The first hard coat layer of the hard coat film was bonded to the glass with 25 micrometer optical adhesive (OCA) (modulus of elasticity: 0.08 MPa), and then dropped by 50 times with a 50-gram steel ball from the height of 50 cm to confirm that it was located in the film. Whether the glass in the lower part is damaged or not, the results are described as follows.

<Evaluation conditions>

O: Glass has not been damaged in at least 3 tests in 5 tests.

X: Glass has been damaged in at least 3 tests in 5 tests.

Surface impact mark generation

When the ball drop evaluation is performed, it is confirmed whether the second hard coat layer is damaged or pressed by the upper steel ball. The results are described below.

<Evaluation conditions>

O: The second hard coat has at least 3 tests in 5 tests.
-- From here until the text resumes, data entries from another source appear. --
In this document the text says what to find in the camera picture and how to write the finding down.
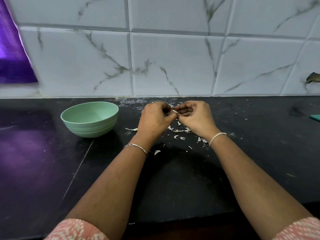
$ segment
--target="white tile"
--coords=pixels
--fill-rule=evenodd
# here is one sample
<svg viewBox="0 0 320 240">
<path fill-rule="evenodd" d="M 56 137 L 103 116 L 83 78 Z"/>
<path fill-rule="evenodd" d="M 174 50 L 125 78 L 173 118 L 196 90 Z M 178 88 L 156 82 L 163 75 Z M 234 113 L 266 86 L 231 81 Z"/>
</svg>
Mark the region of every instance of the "white tile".
<svg viewBox="0 0 320 240">
<path fill-rule="evenodd" d="M 128 0 L 134 32 L 224 34 L 232 0 Z"/>
<path fill-rule="evenodd" d="M 230 33 L 306 37 L 319 0 L 237 0 Z"/>
<path fill-rule="evenodd" d="M 130 35 L 135 96 L 211 95 L 223 37 Z"/>
<path fill-rule="evenodd" d="M 30 27 L 20 32 L 42 96 L 132 96 L 129 33 Z"/>
<path fill-rule="evenodd" d="M 7 0 L 20 25 L 128 31 L 127 0 Z"/>
<path fill-rule="evenodd" d="M 307 77 L 316 72 L 320 74 L 320 41 L 308 41 L 303 47 L 299 62 L 295 65 L 283 95 L 320 95 L 320 83 L 306 83 Z"/>
<path fill-rule="evenodd" d="M 38 87 L 37 82 L 0 84 L 0 98 L 41 98 Z"/>
<path fill-rule="evenodd" d="M 213 95 L 278 95 L 302 42 L 227 37 Z"/>
<path fill-rule="evenodd" d="M 320 39 L 320 15 L 317 17 L 314 27 L 312 28 L 310 38 Z"/>
</svg>

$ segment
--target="white string bracelet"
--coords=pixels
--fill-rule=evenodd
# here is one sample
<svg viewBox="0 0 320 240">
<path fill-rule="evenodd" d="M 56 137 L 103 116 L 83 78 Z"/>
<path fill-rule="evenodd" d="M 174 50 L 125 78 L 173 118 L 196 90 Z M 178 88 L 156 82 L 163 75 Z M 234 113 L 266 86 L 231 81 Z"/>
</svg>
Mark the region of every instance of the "white string bracelet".
<svg viewBox="0 0 320 240">
<path fill-rule="evenodd" d="M 140 149 L 146 154 L 146 156 L 148 156 L 148 153 L 146 153 L 145 149 L 143 149 L 142 147 L 140 147 L 140 146 L 138 146 L 138 145 L 136 145 L 136 144 L 133 144 L 133 143 L 127 144 L 127 145 L 125 145 L 123 148 L 131 147 L 131 146 L 135 146 L 135 147 L 140 148 Z"/>
<path fill-rule="evenodd" d="M 216 135 L 212 138 L 212 140 L 210 141 L 209 146 L 211 146 L 211 143 L 212 143 L 212 142 L 214 141 L 214 139 L 215 139 L 217 136 L 219 136 L 219 135 L 227 135 L 227 133 L 222 133 L 222 132 L 220 132 L 220 133 L 216 134 Z"/>
</svg>

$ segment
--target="black granite countertop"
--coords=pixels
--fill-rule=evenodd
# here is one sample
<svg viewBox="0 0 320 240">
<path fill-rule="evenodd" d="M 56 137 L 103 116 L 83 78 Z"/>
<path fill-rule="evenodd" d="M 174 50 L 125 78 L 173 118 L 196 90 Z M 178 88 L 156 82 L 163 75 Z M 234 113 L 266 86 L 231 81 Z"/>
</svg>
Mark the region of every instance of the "black granite countertop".
<svg viewBox="0 0 320 240">
<path fill-rule="evenodd" d="M 309 118 L 320 114 L 318 96 L 2 99 L 0 239 L 46 236 L 130 141 L 135 132 L 125 128 L 137 127 L 147 103 L 194 99 L 209 103 L 218 128 L 298 201 L 320 202 L 320 122 Z M 60 119 L 90 101 L 119 106 L 114 129 L 96 139 L 77 137 Z M 129 223 L 239 213 L 213 150 L 193 133 L 174 135 L 165 131 L 152 147 Z"/>
</svg>

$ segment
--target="pink patterned sleeve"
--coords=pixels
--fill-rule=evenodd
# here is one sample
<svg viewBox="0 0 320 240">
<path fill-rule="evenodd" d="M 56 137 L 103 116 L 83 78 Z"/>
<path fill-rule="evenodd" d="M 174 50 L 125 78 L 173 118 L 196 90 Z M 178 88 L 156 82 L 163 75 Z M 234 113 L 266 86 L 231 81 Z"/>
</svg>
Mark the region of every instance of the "pink patterned sleeve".
<svg viewBox="0 0 320 240">
<path fill-rule="evenodd" d="M 66 219 L 60 222 L 45 240 L 108 240 L 94 225 L 79 219 Z"/>
<path fill-rule="evenodd" d="M 314 217 L 305 218 L 287 226 L 273 240 L 319 240 L 320 220 Z"/>
</svg>

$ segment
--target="purple cloth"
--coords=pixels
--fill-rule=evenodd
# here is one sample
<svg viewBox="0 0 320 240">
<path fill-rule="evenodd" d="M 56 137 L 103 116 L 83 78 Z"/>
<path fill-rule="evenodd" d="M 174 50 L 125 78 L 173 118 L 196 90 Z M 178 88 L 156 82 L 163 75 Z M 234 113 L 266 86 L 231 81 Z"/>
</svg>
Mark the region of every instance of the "purple cloth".
<svg viewBox="0 0 320 240">
<path fill-rule="evenodd" d="M 37 78 L 5 1 L 0 0 L 0 84 L 35 83 Z"/>
</svg>

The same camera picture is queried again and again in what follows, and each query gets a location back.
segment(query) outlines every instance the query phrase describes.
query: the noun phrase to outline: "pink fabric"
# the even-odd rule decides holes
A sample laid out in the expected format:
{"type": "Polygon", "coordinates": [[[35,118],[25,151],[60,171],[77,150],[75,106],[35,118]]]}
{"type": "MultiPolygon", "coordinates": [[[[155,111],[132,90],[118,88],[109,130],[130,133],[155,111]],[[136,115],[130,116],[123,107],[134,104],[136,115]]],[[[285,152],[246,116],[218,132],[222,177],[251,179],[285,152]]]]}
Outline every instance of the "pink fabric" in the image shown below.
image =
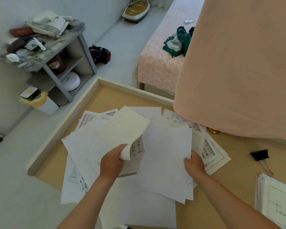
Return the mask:
{"type": "Polygon", "coordinates": [[[205,0],[174,109],[229,134],[286,138],[286,0],[205,0]]]}
{"type": "Polygon", "coordinates": [[[185,20],[197,20],[204,0],[174,0],[159,27],[141,52],[138,62],[138,81],[175,93],[176,82],[184,56],[172,58],[164,51],[164,41],[179,26],[188,31],[194,24],[184,25],[185,20]]]}

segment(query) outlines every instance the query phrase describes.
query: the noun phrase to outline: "gold metal base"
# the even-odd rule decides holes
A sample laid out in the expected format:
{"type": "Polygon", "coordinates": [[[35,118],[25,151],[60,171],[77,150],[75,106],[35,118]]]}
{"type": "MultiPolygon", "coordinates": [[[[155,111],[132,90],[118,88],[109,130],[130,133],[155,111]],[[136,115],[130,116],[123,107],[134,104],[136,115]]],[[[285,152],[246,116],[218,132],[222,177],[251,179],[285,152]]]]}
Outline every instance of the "gold metal base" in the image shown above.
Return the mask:
{"type": "Polygon", "coordinates": [[[209,127],[206,127],[208,129],[208,131],[211,133],[211,134],[219,134],[220,131],[219,130],[215,130],[215,129],[212,129],[212,128],[209,128],[209,127]]]}

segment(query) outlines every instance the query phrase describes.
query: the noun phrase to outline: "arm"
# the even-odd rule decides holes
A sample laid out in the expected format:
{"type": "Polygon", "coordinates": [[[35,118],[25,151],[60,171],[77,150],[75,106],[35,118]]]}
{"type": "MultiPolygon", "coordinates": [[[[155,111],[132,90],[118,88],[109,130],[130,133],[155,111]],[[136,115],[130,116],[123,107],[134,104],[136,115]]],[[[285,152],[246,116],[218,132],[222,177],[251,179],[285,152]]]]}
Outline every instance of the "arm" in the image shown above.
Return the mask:
{"type": "Polygon", "coordinates": [[[127,144],[122,144],[103,156],[99,177],[57,229],[95,227],[107,193],[123,168],[123,160],[120,160],[119,156],[126,146],[127,144]]]}
{"type": "Polygon", "coordinates": [[[184,159],[187,173],[205,193],[228,229],[280,229],[266,216],[240,200],[217,180],[208,175],[200,156],[192,151],[184,159]]]}

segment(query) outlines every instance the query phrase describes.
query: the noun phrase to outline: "green clothing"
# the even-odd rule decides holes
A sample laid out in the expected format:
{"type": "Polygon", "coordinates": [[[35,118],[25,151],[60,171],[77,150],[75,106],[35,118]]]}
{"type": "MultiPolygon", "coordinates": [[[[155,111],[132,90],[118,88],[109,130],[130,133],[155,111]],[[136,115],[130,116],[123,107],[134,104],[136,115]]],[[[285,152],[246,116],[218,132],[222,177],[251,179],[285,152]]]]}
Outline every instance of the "green clothing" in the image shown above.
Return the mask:
{"type": "Polygon", "coordinates": [[[194,28],[195,27],[192,27],[189,30],[189,32],[186,32],[186,30],[184,29],[183,26],[178,27],[178,29],[177,29],[177,39],[181,43],[180,50],[175,51],[175,50],[169,48],[169,46],[167,45],[167,42],[170,41],[170,43],[171,43],[172,40],[177,40],[176,38],[174,39],[173,36],[168,37],[168,39],[164,42],[165,45],[163,46],[163,49],[166,52],[170,53],[172,55],[172,57],[177,57],[177,56],[179,56],[181,54],[183,54],[185,56],[186,53],[187,53],[187,50],[188,50],[188,46],[190,45],[190,42],[191,42],[191,38],[192,38],[192,35],[193,35],[193,32],[194,32],[194,28]]]}

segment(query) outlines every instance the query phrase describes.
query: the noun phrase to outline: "pile of papers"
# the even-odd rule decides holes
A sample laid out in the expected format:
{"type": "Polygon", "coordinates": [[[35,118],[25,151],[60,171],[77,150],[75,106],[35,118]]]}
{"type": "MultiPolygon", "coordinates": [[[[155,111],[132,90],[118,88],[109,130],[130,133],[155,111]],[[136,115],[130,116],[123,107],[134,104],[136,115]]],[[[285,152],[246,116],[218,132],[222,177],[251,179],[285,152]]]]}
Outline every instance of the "pile of papers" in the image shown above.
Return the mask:
{"type": "Polygon", "coordinates": [[[255,208],[281,228],[286,228],[286,184],[265,174],[257,178],[255,208]]]}
{"type": "Polygon", "coordinates": [[[226,164],[227,153],[193,123],[161,107],[85,111],[77,130],[62,139],[68,158],[61,204],[79,202],[100,172],[104,154],[127,143],[124,167],[100,212],[103,228],[130,224],[176,228],[175,201],[193,200],[196,184],[183,159],[196,151],[212,174],[226,164]]]}

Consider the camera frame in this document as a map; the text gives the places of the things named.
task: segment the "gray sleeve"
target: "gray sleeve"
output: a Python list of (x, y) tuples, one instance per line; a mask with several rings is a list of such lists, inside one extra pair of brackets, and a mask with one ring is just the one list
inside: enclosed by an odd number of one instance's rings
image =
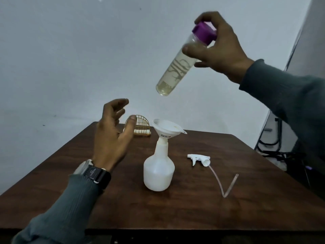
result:
[(301, 142), (325, 158), (325, 80), (294, 76), (260, 59), (239, 87), (287, 122)]
[(71, 175), (67, 188), (52, 207), (33, 218), (12, 244), (89, 243), (84, 231), (102, 190), (82, 175)]

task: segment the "table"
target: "table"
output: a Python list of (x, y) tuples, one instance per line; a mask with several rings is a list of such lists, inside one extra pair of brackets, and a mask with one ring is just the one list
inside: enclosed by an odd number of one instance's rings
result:
[[(91, 158), (92, 123), (0, 196), (0, 230), (23, 229), (60, 196), (68, 175)], [(320, 231), (325, 202), (233, 135), (188, 131), (169, 139), (175, 172), (168, 189), (153, 192), (143, 183), (144, 160), (154, 153), (158, 135), (135, 136), (98, 200), (88, 234), (122, 230)], [(226, 190), (223, 198), (211, 170), (187, 154), (211, 157)]]

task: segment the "hand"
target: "hand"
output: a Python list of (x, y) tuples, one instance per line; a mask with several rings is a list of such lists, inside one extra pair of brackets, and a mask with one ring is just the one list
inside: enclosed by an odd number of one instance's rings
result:
[(210, 67), (225, 74), (232, 82), (240, 84), (247, 69), (254, 61), (246, 56), (232, 27), (219, 12), (205, 12), (195, 20), (195, 24), (200, 21), (213, 24), (217, 29), (217, 40), (210, 48), (199, 43), (185, 45), (183, 53), (201, 61), (195, 63), (194, 66), (198, 68)]
[(133, 138), (136, 116), (131, 115), (125, 124), (124, 132), (119, 134), (116, 125), (125, 113), (124, 106), (128, 99), (115, 99), (104, 105), (103, 116), (97, 124), (93, 164), (112, 172), (113, 168), (126, 154), (127, 147)]

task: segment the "purple cap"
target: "purple cap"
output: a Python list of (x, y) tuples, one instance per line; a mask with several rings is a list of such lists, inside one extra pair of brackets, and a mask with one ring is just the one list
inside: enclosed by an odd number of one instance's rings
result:
[(217, 39), (217, 33), (208, 24), (201, 21), (197, 24), (193, 30), (193, 34), (206, 45), (211, 44), (211, 42)]

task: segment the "person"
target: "person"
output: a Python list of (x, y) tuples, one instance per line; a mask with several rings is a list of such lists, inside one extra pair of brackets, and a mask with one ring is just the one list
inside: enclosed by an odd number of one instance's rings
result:
[[(246, 56), (232, 27), (218, 12), (205, 12), (196, 20), (211, 22), (217, 29), (215, 44), (206, 48), (185, 45), (183, 53), (200, 60), (199, 68), (211, 68), (239, 84), (239, 89), (252, 95), (287, 122), (298, 138), (318, 156), (324, 156), (325, 80), (312, 76), (297, 77), (253, 61)], [(127, 99), (116, 99), (104, 105), (103, 116), (95, 133), (92, 163), (112, 173), (127, 151), (133, 137), (136, 117), (130, 116), (120, 135), (116, 129)], [(86, 243), (84, 230), (91, 210), (103, 192), (93, 180), (80, 173), (70, 175), (68, 186), (45, 213), (33, 218), (18, 233), (13, 244)]]
There is no damage caused by the upper steel ball or the mark of the pressing mark.

X: The second hard coat has at least 3 tests in 5 tests and there is damage caused by the steel ball above or the mark of the pressing mark.

Table 2

As shown in Table 2, the first hard coat hard coat film having the corrected breaking strength of 50 to 500 MPa according to the examples 1 and 2 of the present disclosure was confirmed to exhibit excellent impact resistance and excellent bending resistance. . On the other hand, in Comparative Examples 1 and 2 in which the corrected breaking strength was outside the range of 50 to 500 MPa, it was confirmed that the impact resistance and the bending resistance could not be ensured.

While the present invention has been shown and described with respect to the specific embodiments of the embodiments of the invention With retouching.

The true scope of the disclosure is to be determined by the scope of the appended claims and their equivalents.

no

no

Claims (8)

A hard coating film comprising: a substrate; a first hard coat layer formed on a surface of the substrate; and a second hard coat layer formed on the other surface of the substrate, wherein the first hard coat layer Having a corrected breaking strength defined by the following formula 1 of 50 to 500 MPa: [Formula 1] Corrected breaking strength (MPa) = Elastic Modulus (MPa) ́Elongation at break (Breaking Elongation)(%) ́ 1/100 where the elastic modulus represents the modulus of elasticity in a stress-strain curve, and the elongation at break represents the elongation at break in the stress-strain curve degree. The hard coat film according to claim 1, wherein the first hard coat layer is formed by a first hard coat layer forming composition, and the first hard coat layer forming composition comprises a urethane An urethane acrylate oligomer, a photoinitiator, and a solvent. The hard coat film of claim 2, wherein the urethane acrylate oligomer is a bifunctional urethane acrylate oligomer. The hard coat film according to claim 1, wherein the second hard coat layer is formed of a second hard coat layer forming composition, and the second hard coat layer forming composition comprises a photocurable resin Inorganic nanoparticles, a photoinitiator and a solvent. An image display device having a hard coat film according to any one of claims 1 to 4. A window of a flexible display device having a hard coat film according to any one of claims 1 to 4. A polarizing plate having a hard coat film according to any one of claims 1 to 4. A touch sensor having a hard coat film according to any one of claims 1 to 4.